- **Aim of the exercise**
Your answer should consist only of the lines below from the one with "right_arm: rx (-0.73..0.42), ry" through the one with "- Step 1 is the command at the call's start", copied exactly.
START Collected data
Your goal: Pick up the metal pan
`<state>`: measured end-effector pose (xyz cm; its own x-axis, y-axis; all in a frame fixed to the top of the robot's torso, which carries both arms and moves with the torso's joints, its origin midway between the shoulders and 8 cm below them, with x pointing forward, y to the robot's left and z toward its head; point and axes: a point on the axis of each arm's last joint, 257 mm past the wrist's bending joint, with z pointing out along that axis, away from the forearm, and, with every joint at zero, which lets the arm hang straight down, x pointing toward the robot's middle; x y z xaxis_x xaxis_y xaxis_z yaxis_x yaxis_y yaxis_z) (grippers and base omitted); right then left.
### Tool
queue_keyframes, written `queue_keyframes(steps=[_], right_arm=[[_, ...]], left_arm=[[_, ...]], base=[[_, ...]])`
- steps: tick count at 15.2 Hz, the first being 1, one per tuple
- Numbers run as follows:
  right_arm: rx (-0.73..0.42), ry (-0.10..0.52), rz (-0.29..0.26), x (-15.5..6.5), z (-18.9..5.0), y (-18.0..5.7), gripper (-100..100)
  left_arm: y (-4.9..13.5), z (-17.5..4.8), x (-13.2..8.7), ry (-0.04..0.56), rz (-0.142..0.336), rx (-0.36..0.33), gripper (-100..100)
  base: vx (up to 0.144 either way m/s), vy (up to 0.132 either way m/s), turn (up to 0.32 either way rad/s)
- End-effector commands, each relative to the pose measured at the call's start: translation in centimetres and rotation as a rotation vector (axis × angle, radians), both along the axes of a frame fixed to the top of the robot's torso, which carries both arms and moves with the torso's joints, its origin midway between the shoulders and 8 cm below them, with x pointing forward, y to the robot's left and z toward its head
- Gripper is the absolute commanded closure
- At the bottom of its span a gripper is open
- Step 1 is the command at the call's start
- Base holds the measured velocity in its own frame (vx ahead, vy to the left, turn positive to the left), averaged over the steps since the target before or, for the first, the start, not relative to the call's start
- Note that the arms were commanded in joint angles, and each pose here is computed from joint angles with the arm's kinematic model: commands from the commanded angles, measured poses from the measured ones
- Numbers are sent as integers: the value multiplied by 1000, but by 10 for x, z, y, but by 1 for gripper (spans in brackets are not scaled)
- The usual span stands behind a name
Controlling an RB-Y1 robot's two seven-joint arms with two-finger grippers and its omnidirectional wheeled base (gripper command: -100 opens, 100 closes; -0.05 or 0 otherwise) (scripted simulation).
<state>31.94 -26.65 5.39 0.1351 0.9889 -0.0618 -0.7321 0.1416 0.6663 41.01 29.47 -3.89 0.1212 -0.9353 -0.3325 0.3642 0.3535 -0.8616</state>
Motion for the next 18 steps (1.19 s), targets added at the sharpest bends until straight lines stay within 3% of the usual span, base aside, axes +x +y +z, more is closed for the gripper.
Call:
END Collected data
- **Completed exercise**
  right_arm: rx (-0.73..0.42), ry (-0.10..0.52), rz (-0.29..0.26), x (-15.5..6.5), z (-18.9..5.0), y (-18.0..5.7), gripper (-100..100)
  left_arm: y (-4.9..13.5), z (-17.5..4.8), x (-13.2..8.7), ry (-0.04..0.56), rz (-0.142..0.336), rx (-0.36..0.33), gripper (-100..100)
  base: vx (up to 0.144 either way m/s), vy (up to 0.132 either way m/s), turn (up to 0.32 either way rad/s)
- End-effector commands, each relative to the pose measured at the call's start: translation in centimetres and rotation as a rotation vector (axis × angle, radians), both along the axes of a frame fixed to the top of the robot's torso, which carries both arms and moves with the torso's joints, its origin midway between the shoulders and 8 cm below them, with x pointing forward, y to the robot's left and z toward its head
- Gripper is the absolute commanded closure
- At the bottom of its span a gripper is open
- Step 1 is the command at the call's start

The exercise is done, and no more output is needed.